Search the data below for the word "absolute" and report how many lines contain it, with no added words.

.....

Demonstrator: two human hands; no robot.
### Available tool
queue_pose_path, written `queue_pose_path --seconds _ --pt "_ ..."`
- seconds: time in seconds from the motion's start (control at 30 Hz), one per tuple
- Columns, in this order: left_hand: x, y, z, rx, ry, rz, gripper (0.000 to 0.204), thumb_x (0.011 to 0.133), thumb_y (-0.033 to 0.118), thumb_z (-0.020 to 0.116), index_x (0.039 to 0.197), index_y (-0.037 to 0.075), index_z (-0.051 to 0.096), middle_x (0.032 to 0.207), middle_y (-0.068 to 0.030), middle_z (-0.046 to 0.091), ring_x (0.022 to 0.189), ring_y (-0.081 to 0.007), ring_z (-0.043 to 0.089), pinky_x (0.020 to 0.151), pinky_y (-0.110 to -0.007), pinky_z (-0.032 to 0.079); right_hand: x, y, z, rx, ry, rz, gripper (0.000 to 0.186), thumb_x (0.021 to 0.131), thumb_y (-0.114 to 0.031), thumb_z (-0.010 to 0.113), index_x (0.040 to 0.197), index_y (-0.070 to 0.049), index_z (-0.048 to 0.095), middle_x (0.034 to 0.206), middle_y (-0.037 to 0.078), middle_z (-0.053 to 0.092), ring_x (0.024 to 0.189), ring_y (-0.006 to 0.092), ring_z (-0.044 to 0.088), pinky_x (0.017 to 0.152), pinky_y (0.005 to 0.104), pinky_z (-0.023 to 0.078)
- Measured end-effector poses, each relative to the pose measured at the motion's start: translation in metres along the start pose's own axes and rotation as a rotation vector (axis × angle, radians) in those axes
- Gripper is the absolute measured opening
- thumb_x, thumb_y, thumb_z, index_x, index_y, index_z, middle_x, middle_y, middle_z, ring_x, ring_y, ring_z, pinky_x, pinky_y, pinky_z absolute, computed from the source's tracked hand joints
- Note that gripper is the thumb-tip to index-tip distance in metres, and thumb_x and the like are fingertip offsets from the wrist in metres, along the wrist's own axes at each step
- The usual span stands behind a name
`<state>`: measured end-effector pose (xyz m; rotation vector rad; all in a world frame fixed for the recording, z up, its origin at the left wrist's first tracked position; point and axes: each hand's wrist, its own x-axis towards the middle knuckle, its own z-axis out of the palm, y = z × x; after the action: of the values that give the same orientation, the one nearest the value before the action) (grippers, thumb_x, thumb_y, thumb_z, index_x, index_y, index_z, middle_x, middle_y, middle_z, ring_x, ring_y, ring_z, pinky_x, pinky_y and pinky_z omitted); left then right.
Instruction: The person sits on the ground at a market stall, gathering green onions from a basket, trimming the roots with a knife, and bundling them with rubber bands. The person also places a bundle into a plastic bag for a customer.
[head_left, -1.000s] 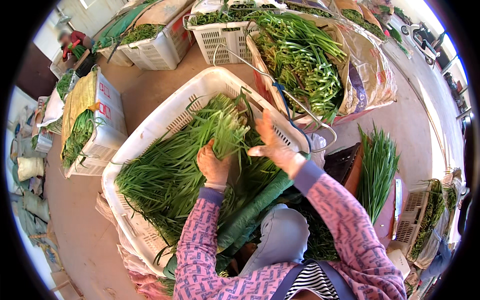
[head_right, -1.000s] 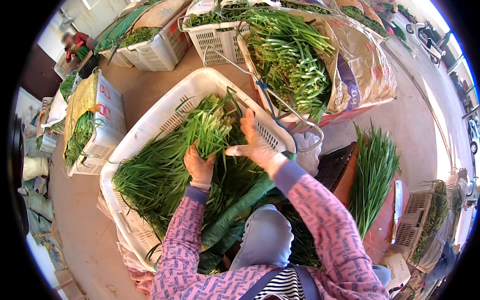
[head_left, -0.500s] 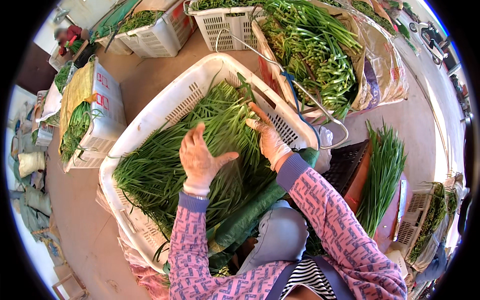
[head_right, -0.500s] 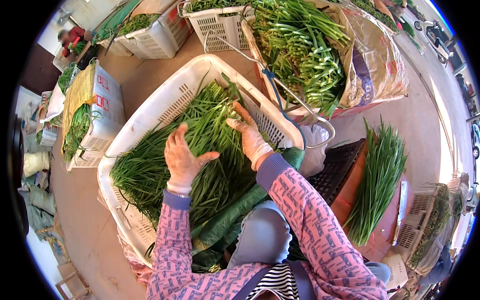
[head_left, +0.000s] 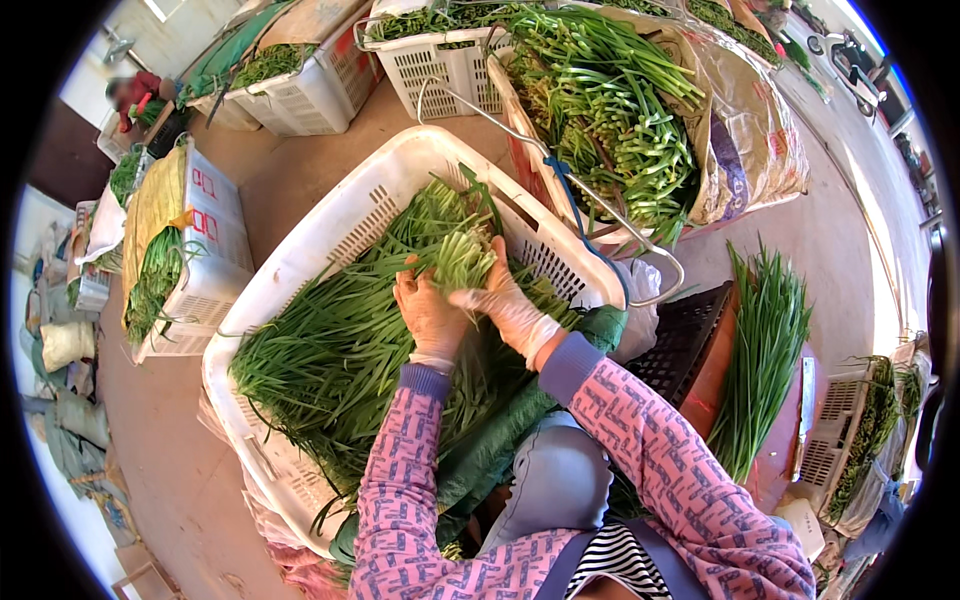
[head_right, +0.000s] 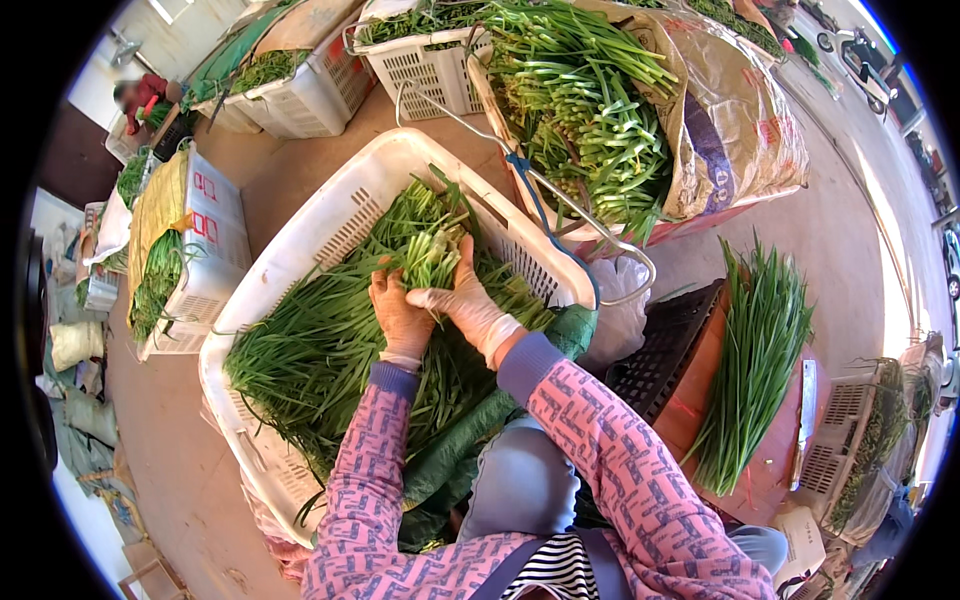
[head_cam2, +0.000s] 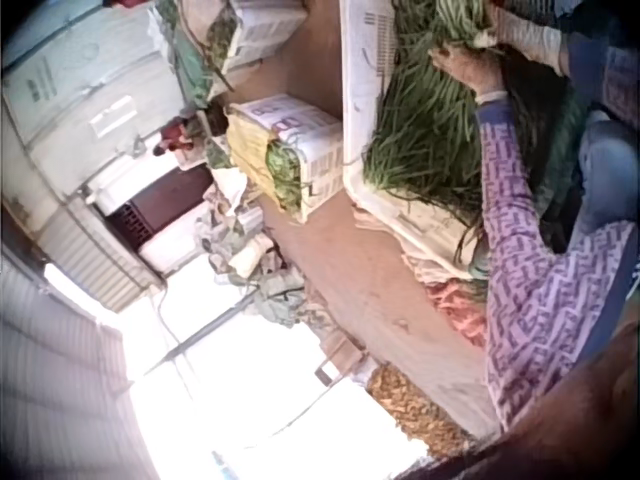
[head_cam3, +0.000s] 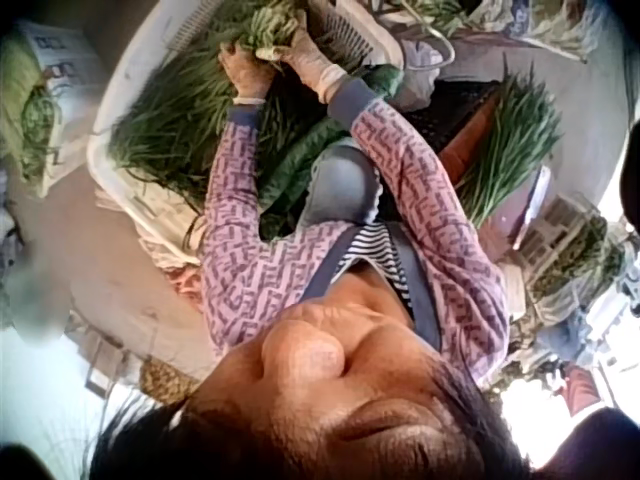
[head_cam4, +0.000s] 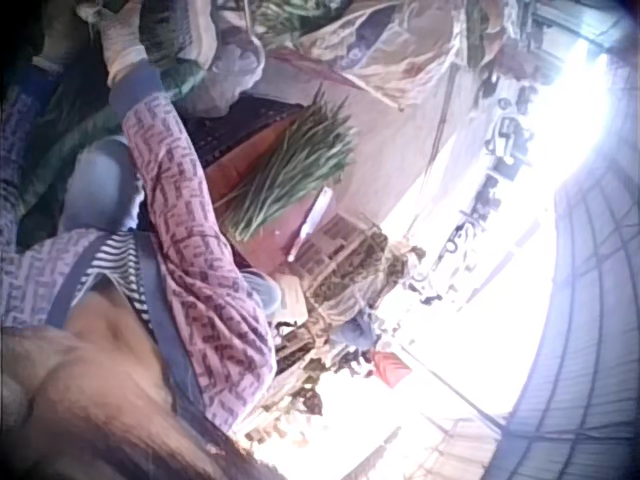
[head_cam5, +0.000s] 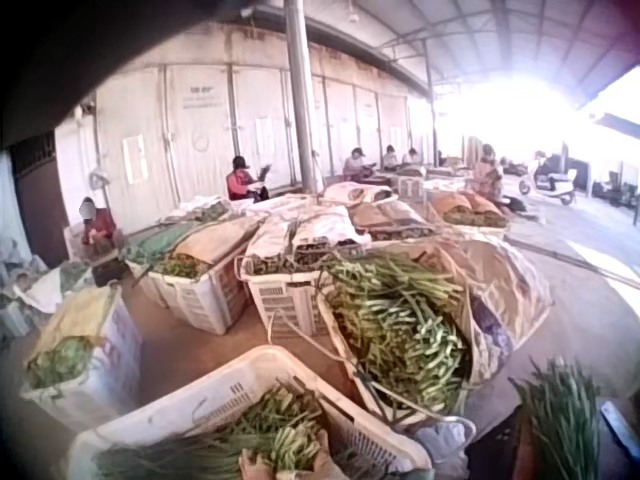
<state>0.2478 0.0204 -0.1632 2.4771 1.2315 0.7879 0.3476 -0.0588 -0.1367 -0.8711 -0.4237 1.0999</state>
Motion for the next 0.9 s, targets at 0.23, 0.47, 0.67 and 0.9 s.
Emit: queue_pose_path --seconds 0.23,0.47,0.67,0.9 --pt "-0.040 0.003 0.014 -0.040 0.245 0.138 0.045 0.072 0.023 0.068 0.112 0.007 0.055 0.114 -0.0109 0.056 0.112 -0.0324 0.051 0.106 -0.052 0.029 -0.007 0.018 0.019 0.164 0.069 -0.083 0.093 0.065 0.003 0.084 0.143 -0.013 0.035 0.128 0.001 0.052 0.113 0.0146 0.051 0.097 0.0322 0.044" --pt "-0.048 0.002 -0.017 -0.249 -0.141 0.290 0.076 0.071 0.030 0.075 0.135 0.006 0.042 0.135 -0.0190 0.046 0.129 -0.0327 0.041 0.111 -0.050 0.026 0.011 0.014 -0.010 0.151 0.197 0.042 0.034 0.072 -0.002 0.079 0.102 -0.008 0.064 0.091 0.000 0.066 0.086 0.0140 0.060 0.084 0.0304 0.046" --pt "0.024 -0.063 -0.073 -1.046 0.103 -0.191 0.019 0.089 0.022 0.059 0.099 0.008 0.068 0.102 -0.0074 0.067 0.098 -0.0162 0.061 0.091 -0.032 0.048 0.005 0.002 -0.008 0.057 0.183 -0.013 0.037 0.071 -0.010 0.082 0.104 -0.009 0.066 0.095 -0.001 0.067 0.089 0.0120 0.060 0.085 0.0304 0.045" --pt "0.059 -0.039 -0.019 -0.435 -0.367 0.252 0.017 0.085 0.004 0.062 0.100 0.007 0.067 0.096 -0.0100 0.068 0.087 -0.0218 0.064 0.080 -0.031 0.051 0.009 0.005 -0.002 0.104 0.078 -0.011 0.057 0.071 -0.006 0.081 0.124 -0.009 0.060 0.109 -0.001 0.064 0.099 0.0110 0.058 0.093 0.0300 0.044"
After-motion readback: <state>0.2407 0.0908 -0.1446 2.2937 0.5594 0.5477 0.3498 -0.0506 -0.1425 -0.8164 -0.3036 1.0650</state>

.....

Finished exercise:
2